Workplace AI mandates are about disempowering labor

AI doesn’t take jobs

First off all, let’s put the blame where it belongs. AI doesn’t replace jobs.

Bosses eliminate jobs and tell the remaining staff to use tools like AI to perform the tasks that still need to be done.

The real goal of workplace AI

From an executive’s perspective, AI is about one thing: disempowering labor. That’s it and that’s all.

Your CEO has no respect for your expertise. Because I think some part of them knows how replaceable they are—what is a CEO but a mouthpiece for the day’s conventional wisdom, anyway?—CEOs can’t understand (or tolerate) true subject matter expertise. CEOs love “vibe coding” because their whole job is vibes, already.

To them, everyone below them should be replaceable. And AI has been a godsend: a tool that devalues your expertise and even deskills you! It’s offered bosses every excuse to finally put you in your place, which is why they’re forcing you to use it.

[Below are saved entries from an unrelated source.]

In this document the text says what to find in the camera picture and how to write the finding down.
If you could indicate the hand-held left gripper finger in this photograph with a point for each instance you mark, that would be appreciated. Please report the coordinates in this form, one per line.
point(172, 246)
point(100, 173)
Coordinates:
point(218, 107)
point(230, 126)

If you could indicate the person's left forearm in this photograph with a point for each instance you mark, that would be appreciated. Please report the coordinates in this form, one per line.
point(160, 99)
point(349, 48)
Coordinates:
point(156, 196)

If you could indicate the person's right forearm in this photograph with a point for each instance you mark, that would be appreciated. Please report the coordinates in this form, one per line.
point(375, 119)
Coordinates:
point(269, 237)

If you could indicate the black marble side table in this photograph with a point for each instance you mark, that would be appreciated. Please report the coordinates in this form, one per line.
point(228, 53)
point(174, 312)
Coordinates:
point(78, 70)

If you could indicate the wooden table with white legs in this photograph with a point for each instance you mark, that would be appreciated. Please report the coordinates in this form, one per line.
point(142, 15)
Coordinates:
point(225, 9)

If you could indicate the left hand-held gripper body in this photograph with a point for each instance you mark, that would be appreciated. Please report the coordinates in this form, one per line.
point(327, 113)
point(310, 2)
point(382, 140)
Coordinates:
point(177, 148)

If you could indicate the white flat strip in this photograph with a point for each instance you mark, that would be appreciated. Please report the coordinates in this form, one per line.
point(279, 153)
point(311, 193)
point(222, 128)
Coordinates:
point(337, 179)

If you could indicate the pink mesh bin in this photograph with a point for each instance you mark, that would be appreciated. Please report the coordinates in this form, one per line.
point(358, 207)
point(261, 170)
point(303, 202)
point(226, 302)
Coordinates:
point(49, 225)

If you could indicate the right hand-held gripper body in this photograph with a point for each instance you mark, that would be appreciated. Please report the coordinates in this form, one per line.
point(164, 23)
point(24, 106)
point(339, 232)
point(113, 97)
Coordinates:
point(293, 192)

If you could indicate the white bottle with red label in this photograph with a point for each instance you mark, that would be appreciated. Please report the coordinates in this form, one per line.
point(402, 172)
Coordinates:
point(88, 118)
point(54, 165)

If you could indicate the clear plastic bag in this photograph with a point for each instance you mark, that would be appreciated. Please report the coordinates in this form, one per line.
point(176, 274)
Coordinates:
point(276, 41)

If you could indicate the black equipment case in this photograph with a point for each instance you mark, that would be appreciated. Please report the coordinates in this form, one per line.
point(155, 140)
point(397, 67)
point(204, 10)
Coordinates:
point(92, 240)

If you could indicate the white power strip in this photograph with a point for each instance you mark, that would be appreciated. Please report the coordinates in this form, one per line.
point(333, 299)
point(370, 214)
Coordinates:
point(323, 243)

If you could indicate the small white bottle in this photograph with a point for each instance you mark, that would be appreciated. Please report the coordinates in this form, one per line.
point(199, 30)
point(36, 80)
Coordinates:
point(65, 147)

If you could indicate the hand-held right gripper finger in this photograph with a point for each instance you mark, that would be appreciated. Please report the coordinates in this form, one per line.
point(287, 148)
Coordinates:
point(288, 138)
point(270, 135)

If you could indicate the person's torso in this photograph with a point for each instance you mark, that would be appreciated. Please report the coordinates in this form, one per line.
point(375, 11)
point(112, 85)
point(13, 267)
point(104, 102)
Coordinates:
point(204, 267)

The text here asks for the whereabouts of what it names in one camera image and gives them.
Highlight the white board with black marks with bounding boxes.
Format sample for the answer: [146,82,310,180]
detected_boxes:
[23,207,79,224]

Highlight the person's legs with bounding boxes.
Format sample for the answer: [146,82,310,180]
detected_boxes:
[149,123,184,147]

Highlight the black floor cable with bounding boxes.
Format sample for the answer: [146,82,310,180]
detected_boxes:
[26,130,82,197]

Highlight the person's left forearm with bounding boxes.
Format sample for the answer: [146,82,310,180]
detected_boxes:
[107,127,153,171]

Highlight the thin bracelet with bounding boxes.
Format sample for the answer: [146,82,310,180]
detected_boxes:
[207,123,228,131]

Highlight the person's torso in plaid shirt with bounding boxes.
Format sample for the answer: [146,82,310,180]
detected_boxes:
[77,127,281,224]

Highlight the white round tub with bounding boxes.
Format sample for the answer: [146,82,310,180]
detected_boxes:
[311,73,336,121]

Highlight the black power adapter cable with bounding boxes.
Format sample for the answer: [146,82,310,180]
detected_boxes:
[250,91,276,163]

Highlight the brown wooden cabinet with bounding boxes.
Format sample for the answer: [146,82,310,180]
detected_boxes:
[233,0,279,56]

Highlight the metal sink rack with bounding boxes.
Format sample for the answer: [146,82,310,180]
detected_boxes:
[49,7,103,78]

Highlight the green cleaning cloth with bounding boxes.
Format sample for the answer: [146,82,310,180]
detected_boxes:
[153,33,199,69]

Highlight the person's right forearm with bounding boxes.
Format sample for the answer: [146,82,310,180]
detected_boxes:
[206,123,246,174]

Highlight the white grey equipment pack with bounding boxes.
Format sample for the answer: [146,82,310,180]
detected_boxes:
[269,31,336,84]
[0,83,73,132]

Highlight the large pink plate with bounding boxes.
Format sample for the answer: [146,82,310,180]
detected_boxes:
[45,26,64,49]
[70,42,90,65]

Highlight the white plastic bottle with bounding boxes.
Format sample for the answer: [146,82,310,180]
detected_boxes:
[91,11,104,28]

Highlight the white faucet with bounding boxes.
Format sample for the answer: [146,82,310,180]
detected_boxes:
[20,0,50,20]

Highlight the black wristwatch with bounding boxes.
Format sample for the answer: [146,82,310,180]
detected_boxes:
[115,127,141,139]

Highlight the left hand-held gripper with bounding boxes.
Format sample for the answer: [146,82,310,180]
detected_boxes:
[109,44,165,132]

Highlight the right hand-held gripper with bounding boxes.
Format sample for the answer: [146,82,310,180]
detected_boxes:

They want us to feel replaceable—by leaning on AI as the new subject matter expert. And then they want to make the case that we actually are replaceable—by maintaining or increasing productivity with fewer employees.

Well, I’m not replaceable. And you aren’t either. So fuck that.

Productivity alone is meaningless

I mentioned productivity. That’s honestly all AI can promise. And productivity is not (despite the interchangeability with which people use the terms) efficiency.

Productivity measures the volume of output. Efficiency measures the speed at which tasks are successfully performed. Productivity doesn’t care about quality, and neither does AI.

My job as an accessibility producer is all about quality. If the AI screws up, I’m still to blame. So why would I let it do my work in the first place?

What can you do?

Build solidarity. Unionize.

And if you’re a good manager, encourage your workers to do so.

I understand if you feel pressure to use (and even promote) LLMs for now. We all have to work to get by, and jobs are scarce enough.

But let’s try to find ways to build the future we want, when we can.